You can also use Mozilla's free Plugin Check page to check on which plugins you have and which need updating, but you have to enable scripting on the page and it only has "Limited" support for IE7+. There's a blog entry on the Mozilla Security blog about it here: Plugin Check for Everyone at Mozilla Security Blog

Monday, May 10, 2010

Apple Safari 0-day flaw found

Multiple reports on this today.  The only Windows users who I've seen with Safari were those unfortunates who got tricked into installing it by the Apple iTunes or QuickTime updating software.  You're best off IMHO uninstalling Safari completely and using either Firefox or ChromePlus.  Additional info can be found at links in the following articles:

Critical zero-day flaw found in Apple's Safari browser - SC Magazine US
A “highly critical” zero-day vulnerability has been discovered in Apple's Safari web browser, according to Danish vulnerability tracking firm Secunia.

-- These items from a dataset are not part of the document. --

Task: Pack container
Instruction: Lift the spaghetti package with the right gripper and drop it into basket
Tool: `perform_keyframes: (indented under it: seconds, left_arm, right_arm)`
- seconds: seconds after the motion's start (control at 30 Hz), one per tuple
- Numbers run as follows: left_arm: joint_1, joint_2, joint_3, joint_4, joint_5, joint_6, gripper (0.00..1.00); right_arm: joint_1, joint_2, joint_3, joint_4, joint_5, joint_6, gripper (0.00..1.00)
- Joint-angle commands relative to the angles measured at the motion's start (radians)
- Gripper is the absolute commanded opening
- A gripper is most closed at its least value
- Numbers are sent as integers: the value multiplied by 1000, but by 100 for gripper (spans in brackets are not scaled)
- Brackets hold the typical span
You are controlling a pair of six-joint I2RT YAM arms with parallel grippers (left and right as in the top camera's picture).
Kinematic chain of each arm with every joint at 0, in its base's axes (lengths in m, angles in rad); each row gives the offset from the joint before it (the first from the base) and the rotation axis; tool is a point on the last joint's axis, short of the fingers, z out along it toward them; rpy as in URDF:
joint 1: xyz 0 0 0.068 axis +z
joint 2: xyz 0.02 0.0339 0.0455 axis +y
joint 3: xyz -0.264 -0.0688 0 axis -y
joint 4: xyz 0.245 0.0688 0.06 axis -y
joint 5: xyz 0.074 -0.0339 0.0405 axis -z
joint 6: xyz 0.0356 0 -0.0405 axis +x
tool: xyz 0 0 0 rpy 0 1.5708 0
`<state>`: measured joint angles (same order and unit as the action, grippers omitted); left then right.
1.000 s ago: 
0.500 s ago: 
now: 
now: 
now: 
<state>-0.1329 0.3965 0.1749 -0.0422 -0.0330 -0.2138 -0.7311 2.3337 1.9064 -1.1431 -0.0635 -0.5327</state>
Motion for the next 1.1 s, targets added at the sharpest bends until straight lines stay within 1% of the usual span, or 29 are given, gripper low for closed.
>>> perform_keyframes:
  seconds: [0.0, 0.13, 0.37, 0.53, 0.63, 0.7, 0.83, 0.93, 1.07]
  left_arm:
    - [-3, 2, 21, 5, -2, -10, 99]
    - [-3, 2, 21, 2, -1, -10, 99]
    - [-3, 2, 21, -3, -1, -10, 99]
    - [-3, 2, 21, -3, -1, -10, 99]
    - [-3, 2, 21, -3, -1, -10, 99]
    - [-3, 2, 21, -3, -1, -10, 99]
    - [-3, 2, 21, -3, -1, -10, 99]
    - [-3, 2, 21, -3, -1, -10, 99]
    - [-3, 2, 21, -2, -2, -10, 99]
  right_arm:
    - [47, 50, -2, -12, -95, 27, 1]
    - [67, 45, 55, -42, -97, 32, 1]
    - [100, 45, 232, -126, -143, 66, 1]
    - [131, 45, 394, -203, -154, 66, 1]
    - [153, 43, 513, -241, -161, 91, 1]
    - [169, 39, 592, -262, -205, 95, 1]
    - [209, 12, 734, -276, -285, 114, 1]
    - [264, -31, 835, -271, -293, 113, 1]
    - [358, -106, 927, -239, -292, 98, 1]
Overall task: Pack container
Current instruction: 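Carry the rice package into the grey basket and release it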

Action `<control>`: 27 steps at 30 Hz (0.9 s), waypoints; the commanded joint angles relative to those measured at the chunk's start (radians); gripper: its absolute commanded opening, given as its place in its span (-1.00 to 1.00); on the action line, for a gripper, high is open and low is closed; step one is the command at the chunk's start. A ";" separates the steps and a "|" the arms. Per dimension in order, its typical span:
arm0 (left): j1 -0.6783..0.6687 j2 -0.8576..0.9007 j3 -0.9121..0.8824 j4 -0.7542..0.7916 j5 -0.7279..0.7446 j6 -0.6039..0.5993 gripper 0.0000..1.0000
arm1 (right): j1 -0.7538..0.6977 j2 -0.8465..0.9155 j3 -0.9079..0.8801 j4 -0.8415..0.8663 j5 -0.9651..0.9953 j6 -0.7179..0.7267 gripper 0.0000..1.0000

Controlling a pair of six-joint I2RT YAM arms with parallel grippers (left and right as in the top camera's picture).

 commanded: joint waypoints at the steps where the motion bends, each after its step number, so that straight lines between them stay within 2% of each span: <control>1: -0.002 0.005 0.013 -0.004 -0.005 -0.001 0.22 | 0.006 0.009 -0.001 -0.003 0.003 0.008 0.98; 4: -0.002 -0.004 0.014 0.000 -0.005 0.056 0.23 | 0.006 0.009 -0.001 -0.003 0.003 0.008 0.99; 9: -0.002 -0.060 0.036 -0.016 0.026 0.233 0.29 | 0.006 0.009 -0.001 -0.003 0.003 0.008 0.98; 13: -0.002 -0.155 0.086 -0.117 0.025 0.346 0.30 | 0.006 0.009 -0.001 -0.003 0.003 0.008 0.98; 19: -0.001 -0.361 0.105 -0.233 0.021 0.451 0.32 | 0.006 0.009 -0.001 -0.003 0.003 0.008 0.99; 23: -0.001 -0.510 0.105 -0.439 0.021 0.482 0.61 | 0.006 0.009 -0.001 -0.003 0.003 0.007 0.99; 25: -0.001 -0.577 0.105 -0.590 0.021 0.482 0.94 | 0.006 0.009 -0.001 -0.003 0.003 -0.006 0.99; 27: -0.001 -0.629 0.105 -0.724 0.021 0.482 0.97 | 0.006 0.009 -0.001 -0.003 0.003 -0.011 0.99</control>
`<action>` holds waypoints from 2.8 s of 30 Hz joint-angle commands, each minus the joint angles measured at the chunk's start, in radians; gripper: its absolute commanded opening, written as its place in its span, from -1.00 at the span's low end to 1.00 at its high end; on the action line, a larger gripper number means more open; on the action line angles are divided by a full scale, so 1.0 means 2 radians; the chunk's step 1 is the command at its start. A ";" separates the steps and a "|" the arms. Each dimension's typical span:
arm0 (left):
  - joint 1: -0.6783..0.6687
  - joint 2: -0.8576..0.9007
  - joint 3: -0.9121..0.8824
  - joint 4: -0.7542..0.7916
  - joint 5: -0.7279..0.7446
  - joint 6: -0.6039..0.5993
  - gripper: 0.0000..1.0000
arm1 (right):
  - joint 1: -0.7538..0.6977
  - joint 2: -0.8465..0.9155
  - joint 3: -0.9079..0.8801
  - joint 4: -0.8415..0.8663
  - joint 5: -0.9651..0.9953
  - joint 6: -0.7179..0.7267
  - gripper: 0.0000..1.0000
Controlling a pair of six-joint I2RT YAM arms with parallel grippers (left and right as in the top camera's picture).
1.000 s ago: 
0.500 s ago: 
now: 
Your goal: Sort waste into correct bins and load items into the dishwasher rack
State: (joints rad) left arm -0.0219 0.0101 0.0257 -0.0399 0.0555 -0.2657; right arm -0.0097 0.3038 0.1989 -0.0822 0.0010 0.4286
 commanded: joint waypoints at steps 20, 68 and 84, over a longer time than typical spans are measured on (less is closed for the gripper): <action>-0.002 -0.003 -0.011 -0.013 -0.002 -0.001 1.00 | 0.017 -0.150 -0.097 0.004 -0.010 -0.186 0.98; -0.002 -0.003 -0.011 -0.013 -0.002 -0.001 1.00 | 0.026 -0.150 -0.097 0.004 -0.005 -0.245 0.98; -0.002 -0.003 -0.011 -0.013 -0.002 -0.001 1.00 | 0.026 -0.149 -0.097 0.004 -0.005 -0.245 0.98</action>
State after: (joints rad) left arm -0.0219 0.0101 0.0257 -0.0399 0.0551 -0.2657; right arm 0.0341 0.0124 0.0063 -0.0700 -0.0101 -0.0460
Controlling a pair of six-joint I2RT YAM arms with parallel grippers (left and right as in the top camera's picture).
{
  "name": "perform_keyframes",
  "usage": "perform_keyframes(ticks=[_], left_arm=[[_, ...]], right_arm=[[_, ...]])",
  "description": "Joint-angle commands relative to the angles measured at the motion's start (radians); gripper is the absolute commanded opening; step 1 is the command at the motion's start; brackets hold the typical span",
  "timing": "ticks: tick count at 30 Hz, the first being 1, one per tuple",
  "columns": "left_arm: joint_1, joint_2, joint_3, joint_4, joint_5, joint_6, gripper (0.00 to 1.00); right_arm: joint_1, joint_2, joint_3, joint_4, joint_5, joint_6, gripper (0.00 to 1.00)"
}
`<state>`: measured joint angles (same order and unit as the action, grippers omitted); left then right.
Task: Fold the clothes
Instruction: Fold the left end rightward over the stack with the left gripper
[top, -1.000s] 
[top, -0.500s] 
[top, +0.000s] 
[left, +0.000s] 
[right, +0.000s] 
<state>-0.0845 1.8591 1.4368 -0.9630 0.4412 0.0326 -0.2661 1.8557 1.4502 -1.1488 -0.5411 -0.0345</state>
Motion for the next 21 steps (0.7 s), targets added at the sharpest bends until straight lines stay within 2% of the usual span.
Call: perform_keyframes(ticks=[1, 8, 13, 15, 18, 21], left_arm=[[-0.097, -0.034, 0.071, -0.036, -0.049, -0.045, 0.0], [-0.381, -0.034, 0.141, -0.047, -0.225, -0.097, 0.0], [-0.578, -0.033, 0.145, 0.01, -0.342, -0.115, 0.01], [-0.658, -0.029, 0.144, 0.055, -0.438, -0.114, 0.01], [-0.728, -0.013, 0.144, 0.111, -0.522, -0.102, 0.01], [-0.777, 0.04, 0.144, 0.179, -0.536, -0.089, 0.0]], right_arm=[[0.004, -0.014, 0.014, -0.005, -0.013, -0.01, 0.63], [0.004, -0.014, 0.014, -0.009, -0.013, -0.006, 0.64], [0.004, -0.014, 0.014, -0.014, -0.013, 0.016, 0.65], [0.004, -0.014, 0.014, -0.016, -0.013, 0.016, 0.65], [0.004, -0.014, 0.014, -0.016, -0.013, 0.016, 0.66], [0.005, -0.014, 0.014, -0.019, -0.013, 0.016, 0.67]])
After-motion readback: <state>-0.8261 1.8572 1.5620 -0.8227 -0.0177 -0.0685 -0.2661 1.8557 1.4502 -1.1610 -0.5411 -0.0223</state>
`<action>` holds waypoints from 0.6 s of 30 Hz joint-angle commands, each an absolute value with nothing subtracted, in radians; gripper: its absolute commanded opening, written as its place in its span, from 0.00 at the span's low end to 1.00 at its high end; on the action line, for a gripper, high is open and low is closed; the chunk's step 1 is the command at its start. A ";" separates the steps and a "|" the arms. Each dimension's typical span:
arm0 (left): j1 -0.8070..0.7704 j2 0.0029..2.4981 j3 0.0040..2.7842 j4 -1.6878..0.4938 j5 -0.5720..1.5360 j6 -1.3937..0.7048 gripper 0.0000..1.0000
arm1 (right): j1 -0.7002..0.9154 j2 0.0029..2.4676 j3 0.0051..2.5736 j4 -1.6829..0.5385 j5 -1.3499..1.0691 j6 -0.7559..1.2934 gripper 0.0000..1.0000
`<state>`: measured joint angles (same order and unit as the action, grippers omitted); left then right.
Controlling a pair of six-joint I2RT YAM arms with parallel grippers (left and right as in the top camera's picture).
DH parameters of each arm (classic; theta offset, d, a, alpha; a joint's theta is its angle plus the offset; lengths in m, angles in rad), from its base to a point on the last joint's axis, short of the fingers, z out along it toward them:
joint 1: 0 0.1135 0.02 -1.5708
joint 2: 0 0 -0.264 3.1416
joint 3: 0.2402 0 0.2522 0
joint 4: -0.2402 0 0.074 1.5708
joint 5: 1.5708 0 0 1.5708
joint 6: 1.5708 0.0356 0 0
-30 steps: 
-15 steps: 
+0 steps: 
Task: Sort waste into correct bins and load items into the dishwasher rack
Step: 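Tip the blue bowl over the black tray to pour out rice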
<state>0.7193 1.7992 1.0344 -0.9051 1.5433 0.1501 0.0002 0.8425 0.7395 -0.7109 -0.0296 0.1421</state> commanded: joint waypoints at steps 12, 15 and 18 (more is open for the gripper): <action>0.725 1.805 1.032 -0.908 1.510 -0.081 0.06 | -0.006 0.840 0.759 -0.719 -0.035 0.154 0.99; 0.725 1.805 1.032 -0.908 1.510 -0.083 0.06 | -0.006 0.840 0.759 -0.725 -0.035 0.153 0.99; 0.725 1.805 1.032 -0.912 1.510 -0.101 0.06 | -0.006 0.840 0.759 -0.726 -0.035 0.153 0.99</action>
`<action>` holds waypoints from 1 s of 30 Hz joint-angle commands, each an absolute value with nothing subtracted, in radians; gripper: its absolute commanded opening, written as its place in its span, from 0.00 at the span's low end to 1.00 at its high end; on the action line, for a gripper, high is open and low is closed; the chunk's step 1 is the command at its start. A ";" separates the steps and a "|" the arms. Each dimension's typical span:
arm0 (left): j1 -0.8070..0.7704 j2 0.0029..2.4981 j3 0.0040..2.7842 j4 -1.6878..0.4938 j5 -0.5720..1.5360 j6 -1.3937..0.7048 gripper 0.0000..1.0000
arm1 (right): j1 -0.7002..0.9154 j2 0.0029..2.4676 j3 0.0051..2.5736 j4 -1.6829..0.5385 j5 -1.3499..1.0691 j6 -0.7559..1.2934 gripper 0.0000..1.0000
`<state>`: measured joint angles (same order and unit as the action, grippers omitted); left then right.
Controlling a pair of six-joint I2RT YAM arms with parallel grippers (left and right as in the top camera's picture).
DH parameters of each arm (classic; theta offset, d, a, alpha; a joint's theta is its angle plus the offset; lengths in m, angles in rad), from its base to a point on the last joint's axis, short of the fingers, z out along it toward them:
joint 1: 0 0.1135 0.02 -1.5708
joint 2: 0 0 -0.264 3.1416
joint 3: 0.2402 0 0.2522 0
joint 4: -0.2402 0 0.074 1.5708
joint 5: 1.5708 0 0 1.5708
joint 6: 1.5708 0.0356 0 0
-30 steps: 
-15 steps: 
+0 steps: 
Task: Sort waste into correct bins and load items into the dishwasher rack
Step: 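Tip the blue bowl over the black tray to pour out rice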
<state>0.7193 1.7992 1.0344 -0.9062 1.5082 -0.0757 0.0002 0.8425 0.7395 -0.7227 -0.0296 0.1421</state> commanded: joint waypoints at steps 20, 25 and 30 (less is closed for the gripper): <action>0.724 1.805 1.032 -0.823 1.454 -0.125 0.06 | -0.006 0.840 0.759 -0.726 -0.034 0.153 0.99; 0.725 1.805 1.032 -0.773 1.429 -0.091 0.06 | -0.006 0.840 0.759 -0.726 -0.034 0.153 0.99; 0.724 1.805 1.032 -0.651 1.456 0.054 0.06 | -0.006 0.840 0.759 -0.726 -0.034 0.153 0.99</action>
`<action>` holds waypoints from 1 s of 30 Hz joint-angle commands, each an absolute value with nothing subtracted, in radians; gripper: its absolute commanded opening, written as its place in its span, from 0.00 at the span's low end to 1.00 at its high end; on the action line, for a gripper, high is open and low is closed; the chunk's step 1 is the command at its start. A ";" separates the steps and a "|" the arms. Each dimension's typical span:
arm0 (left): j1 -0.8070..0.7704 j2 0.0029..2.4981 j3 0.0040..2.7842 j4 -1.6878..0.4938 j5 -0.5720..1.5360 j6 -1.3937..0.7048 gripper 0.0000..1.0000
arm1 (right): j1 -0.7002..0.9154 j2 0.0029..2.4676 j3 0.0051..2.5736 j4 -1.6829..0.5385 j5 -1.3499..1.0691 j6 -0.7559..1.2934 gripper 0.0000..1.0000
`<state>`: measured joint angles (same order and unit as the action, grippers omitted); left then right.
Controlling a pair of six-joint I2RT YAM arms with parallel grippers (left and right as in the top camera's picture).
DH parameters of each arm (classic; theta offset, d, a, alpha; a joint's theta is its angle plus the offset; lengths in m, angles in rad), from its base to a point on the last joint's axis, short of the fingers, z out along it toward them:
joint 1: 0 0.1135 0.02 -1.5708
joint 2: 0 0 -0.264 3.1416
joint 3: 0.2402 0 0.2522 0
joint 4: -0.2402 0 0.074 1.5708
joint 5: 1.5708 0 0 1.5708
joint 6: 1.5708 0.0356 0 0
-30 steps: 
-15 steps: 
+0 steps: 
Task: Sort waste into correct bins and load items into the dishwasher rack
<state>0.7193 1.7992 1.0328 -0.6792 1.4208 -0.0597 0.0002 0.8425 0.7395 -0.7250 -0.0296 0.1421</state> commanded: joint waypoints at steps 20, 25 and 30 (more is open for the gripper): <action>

The code execution vulnerability, revealed Friday, affects the current version (4.0.5) of Safari for Windows and could allow an attacker to compromise a user's system. Other versions of the browser could also be affected.
Unpatched drive-by download flaw in Apple Safari browser | ZDNet
A zero-day vulnerability in Apple’s Safari browser could expose millions of Windows users to drive-by download malware attacks. The flaw is currently unpatched.

According to an alert from Secunia, the issue is rated “highly critical” because of the risk of remote code execution attacks that can lead to complete system takeover.
US-CERT Current Activity: Apple Safari Vulnerability
added May 10, 2010 at 10:57 am

US-CERT is aware of a vulnerability affecting Apple Safari. By convincing a user to open a specially crafted web page, an attacker may be able to execute arbitrary code. Exploit code for this vulnerability is publicly available.

US-CERT encourages users and administrators to disable JavaScript as detailed in the Securing Your Web Browser document until a fix is provided by the vendor. Additional information regarding this vulnerability can be found in the Vulnerability Notes Database.

US-CERT will provide additional information as it becomes available.